The Align To Target tool is used to automatically find a best-fit 3D alignment between a selection on one mesh, and a second mesh. This is a very difficult problem, so in many cases it will not work unless you kind of "help it along" by giving it a good starting point. See below for details.
To use this tool, you must first set a Target Object. The input selection will be fit to the target object surface. See the Target Object section of the 3D Scene page for details on how to set an object as the active target.
The property panel is shown to the right. The way the alignment is found is through an iterative process, where the alignment (ideally) gets slightly better at each round. The Solve Iterations slider sets the number of rounds. If the alignment is not good enough, the Improve Solution button will run another set of alignment rounds.
You can also set a maximum deviation you are willing to accept, using the Error Tolerance slider. If the maximum selection-vertex-to-target-surface distance becomes smaller than this value, the alignment will terminate early (ie before running the maximum number of steps).
If you wish to start over, use the Reset button to discard the current alignment.
The images below show a simple usage of Align To Target, to precisely align a cylinder to a cylindrical-shaped channel in a 3D scan. We sized the cylinder to a radius determined using the Measure Tool, and roughly positioned it in the hole. We set the scan as Target, select the length of the cylinder (but not the caps), and then run Align To Target.
The image to the right shows the resulting alignment (we deleted the caps so we could see inside the cylinder). Note the overlapping areas on the cylinder and scan, this indicates that the alignment is reasonably accurate.

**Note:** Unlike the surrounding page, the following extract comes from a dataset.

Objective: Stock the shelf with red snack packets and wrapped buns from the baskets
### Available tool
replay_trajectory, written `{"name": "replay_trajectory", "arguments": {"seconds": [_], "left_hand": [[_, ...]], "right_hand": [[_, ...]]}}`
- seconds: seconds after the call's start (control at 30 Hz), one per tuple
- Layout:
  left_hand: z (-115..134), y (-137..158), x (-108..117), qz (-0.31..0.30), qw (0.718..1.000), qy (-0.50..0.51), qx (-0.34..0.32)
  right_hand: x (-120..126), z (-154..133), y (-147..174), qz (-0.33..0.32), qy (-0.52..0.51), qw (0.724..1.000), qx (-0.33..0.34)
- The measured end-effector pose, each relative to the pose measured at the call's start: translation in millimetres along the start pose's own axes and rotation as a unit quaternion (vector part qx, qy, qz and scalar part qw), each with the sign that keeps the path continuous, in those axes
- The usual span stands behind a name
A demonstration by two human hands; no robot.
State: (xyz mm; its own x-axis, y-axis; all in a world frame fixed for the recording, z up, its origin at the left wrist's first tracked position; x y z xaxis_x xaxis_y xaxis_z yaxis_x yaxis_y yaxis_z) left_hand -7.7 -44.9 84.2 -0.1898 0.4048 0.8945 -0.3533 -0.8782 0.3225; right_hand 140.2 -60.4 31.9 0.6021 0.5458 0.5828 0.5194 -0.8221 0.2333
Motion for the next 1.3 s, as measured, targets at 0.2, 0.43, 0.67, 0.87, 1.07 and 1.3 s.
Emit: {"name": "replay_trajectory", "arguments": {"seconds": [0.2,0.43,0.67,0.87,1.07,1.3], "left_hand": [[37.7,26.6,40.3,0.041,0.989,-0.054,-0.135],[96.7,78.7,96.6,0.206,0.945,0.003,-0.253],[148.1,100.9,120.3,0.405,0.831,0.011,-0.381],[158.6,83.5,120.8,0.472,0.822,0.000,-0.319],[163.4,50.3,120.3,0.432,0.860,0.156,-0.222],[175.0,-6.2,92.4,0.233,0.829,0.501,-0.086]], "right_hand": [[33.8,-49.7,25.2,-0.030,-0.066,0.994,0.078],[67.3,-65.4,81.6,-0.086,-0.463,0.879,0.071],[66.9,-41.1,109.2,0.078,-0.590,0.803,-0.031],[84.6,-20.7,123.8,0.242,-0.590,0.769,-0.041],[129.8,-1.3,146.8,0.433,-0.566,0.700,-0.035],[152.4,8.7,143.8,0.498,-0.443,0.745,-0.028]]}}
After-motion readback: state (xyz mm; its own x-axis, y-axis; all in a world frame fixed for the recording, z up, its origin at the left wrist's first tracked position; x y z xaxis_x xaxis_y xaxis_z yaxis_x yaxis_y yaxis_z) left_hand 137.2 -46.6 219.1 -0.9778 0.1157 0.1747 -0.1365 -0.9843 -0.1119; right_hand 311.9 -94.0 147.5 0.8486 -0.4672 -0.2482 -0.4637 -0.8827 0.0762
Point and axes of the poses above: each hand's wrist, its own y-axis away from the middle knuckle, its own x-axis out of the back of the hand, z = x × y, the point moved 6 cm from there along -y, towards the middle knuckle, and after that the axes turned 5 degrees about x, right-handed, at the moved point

A critical step but non-obvious in this example is that the cylinder is already approximately aligned with the cylindrical region in the scan. The Align To Target tool is sensitive to initial conditions, which in this case is the initial alignment between the parts. If the cylinder was just floating off in space, it would likely have been aligned to a random part of the scan surface. So, if you want to align to a sub-region of the Target, you first have to use the Transform tool to get your part in roughly the right spot, before using Align to Target.
Tips and Tricks
In the example to the left, we would like to replace the face on an existing model with a 3D scan of a second face. The actual replacement can be done many ways, but first we need to get the scan lined up with the existing head. Align to Target is an ideal tool for this task, however as above, we need to position the scan in roughly the right location for Align To Target to work properly.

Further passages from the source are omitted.